《ファーストコンタクト》
ブラスト達がアジトに突入して数分間、テイル達は捕虜達を見張りながら雑談をしていたのだが、ある時テイルとライト、更にリューネルンの三人がピタッと雑談を止め、ほぼ同時にアジトの入り口へ目を向ける。
「……うん? どうしたの、テイル?」
「ライトも。一体どうしたんだ?」
「マスターリューネルン、アジトになにかあるのですか?」
テイル達の様子を不審に思ったアーシア達が次々に声を掛けていく。
しかしテイル達は、結果的にこの呼び掛けを無視する形でアジトに目を向け続け、三人で話し合いを始めていった。
「……テイルや、ライトや、そなた達は感じるかの?」
「……ええ、感じるわね……」
「……うん。とても嫌な魔力を感じる……」
「……そうなると、早くブラスト将軍の元に駆け付けた方が良いのぅ?」
「ええ。行くわよ、ライト、リュー!」
「オッケー!」
「わかった……それからその方ら、いつまでそうしている気じゃ?」
「え?」
「そうそう。急いでアジトに突入するわよ!」
「え? え?」
勝手に話を進めていたテイル達三人からいきなり急げと言われ、焦ったアーシア達四人を置き去りにする形でテイル達がアジトに強行突入を始めていく。

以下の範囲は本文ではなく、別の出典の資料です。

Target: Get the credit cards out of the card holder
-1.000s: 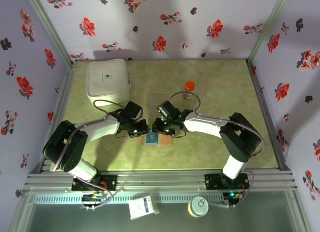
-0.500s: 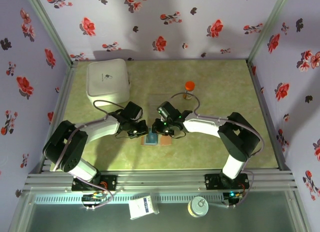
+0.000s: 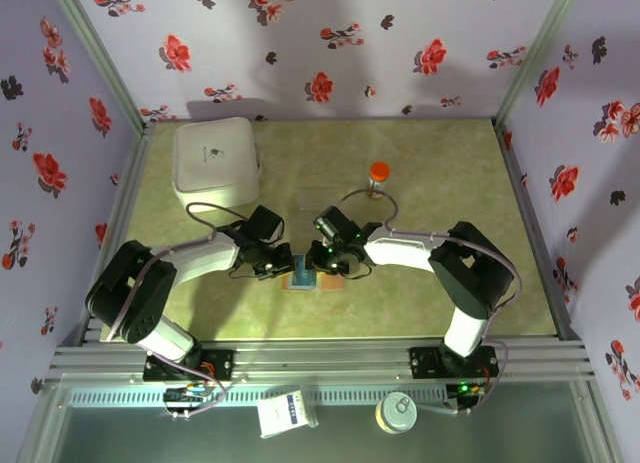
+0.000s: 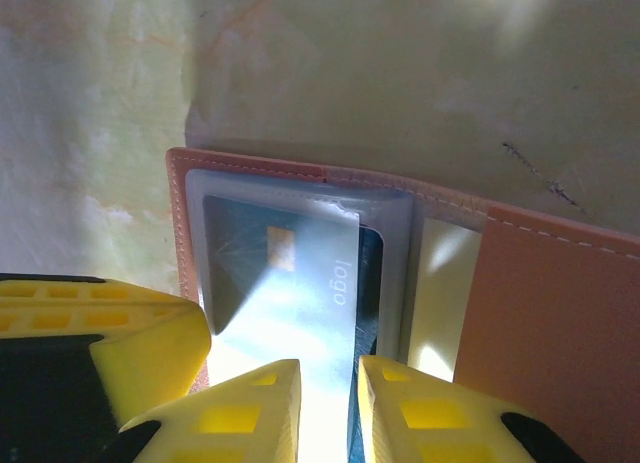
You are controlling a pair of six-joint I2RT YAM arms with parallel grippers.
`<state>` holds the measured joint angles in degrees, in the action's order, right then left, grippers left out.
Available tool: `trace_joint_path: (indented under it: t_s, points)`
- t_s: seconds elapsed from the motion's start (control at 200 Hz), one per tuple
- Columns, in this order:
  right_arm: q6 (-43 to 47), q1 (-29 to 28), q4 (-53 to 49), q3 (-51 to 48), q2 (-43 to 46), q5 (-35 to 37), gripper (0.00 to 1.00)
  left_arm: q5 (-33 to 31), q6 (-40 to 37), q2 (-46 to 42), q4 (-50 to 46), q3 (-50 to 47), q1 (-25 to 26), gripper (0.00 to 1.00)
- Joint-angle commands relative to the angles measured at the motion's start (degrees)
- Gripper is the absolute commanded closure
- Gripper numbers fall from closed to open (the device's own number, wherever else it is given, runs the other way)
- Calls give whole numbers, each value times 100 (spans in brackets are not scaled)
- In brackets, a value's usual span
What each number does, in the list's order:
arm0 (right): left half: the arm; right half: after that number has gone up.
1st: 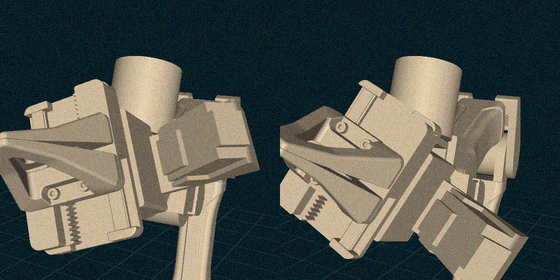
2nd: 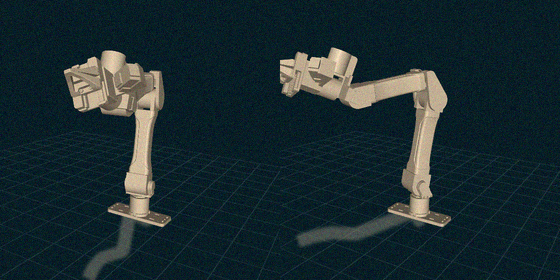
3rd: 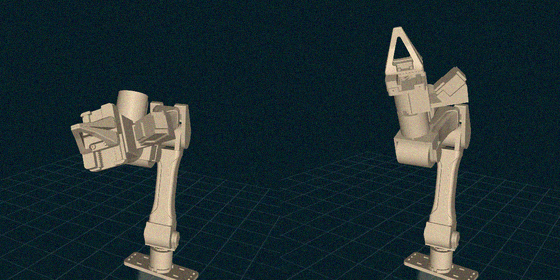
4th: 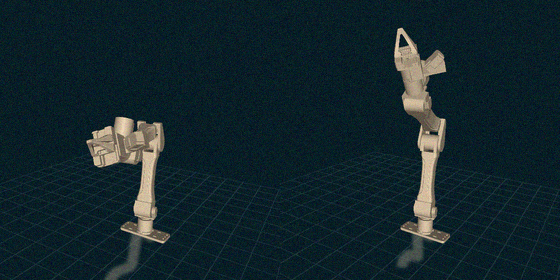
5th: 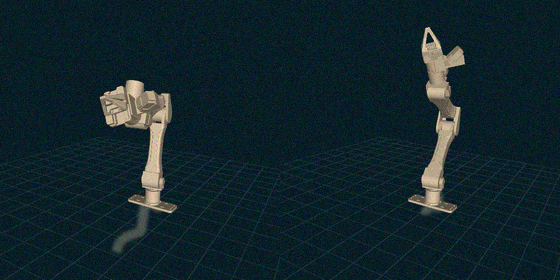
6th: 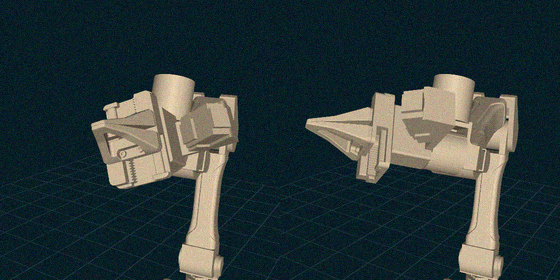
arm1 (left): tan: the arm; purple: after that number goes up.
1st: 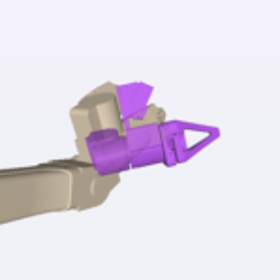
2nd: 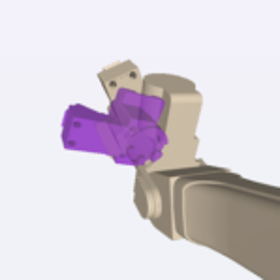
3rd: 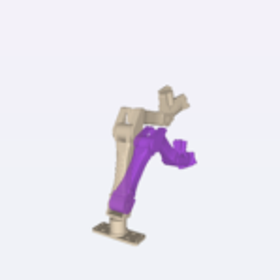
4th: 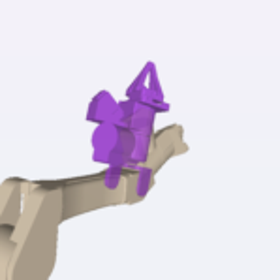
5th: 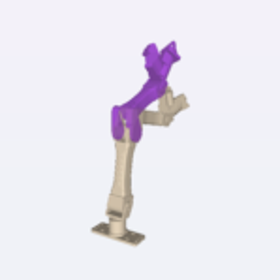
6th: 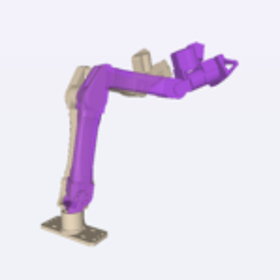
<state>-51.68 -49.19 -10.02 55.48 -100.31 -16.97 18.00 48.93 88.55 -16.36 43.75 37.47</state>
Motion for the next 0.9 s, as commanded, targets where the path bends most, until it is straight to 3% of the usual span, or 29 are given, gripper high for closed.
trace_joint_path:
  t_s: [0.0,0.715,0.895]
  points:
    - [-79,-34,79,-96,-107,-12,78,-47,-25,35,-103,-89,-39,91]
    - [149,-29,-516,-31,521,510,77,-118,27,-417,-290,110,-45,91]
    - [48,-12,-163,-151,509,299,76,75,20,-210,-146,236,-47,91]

そうしてアジトの入り口まであと僅かとなったところで、先頭を走っていたテイルが急停止する。
「うおっ⁉ どうしたのよ、テイル姉……あ……」
「テ、テイルや、これは……」
「ええ! 皆伏せて!!」
「は⁉ へ⁉」
突然叫んだテイルに驚きながらも、なんとか指示通りにその場へ伏せたアーシア達。
そしてアーシア達よりも早くアジトの入り口から離れたテイル達の目の前を、アジトのなかから凄まじい爆炎が通りすぎていった。
「な、なんだ今のは⁉」
テイルの指示でどうにかこの爆炎を避けられたジャンが叫ぶ。
更にアーシアもなにかを叫ぼうとしたところで、テイルがライトとリューネルンの腕を掴んでアジトの入り口から飛び退いた。
「テ、テイル……?」
「……皆下がって。出てくるわよ……!」
「……う……」
テイルの新たな指示で少しずつアジトから離れていくリューネルンとライト、更にアーシア達。
こうしてライト達をアジトから遠ざけたテイルは、自身もアジトから離れながらゆっくりと魔法発動の用意を始める。
そのままテイルがアジトの入り口を凝視するなか、アジトからひとりの少女が姿を現した。
「……おまえは……誰?」
現れた少女に問い掛けるテイル。
これに少女が嗤いながら答えていく。
「人間界では、相手に名前を尋ねる時はまず自分から名乗るものだって聞いたけど?」
「……私はテイル・フェリアシティ。あなたは?」
「ふふ、知ってる」
テイルの名乗りに、少女は嗤いながら話してきた。